■ About this exercise:
From the data that follows, report how many lines hold the string "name", giving only the number.

##############################

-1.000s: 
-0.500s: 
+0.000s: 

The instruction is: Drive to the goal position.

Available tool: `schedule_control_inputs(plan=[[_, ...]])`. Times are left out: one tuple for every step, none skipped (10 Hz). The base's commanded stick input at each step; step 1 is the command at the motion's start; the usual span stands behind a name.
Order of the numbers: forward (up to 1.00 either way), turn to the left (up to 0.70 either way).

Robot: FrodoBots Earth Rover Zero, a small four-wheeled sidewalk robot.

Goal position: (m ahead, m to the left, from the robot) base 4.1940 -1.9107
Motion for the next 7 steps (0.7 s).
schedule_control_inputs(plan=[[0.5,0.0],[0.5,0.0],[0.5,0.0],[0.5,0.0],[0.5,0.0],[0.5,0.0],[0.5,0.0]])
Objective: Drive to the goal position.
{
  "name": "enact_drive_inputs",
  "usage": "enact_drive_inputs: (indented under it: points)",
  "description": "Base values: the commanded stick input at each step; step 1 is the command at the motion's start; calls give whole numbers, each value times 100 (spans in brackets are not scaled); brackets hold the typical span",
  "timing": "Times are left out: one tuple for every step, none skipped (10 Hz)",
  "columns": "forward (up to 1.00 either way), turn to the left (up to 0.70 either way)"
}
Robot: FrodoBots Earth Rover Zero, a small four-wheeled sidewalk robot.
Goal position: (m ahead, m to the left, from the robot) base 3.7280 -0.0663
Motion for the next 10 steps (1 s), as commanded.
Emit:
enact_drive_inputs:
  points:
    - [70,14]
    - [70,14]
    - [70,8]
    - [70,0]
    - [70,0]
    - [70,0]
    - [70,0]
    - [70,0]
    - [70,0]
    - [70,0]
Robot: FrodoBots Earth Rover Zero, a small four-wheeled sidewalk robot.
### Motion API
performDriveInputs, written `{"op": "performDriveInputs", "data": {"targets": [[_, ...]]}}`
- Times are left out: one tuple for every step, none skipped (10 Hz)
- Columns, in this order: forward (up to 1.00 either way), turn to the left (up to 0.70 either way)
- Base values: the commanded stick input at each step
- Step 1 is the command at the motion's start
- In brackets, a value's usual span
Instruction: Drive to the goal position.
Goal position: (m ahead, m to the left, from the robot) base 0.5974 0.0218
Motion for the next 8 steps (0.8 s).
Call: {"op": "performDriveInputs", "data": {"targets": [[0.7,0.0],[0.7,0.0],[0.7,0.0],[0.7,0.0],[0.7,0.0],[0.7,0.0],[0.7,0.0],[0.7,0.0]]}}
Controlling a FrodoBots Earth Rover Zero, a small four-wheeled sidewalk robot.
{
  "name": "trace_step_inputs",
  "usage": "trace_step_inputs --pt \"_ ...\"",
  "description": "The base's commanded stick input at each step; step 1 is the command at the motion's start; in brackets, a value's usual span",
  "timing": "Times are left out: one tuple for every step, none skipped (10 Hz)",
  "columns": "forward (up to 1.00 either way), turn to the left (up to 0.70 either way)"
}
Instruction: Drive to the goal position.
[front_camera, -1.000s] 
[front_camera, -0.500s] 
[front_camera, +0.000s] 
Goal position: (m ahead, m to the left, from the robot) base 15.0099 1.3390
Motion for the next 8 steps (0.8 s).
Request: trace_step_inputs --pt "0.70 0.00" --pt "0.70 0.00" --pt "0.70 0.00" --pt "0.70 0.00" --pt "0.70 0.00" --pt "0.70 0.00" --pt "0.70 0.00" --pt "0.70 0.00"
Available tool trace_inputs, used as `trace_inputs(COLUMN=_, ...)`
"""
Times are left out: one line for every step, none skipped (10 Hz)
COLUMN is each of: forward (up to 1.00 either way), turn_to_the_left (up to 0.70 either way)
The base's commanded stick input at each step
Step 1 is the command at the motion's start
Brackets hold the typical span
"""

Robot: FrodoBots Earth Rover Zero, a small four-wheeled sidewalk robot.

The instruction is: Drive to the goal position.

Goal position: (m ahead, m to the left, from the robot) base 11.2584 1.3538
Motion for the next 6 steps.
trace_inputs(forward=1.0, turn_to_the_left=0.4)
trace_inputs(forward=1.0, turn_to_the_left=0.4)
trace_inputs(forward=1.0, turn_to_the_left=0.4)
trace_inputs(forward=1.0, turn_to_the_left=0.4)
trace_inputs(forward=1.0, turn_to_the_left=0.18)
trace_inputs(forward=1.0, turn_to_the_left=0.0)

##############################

■ Answer to the problem:
3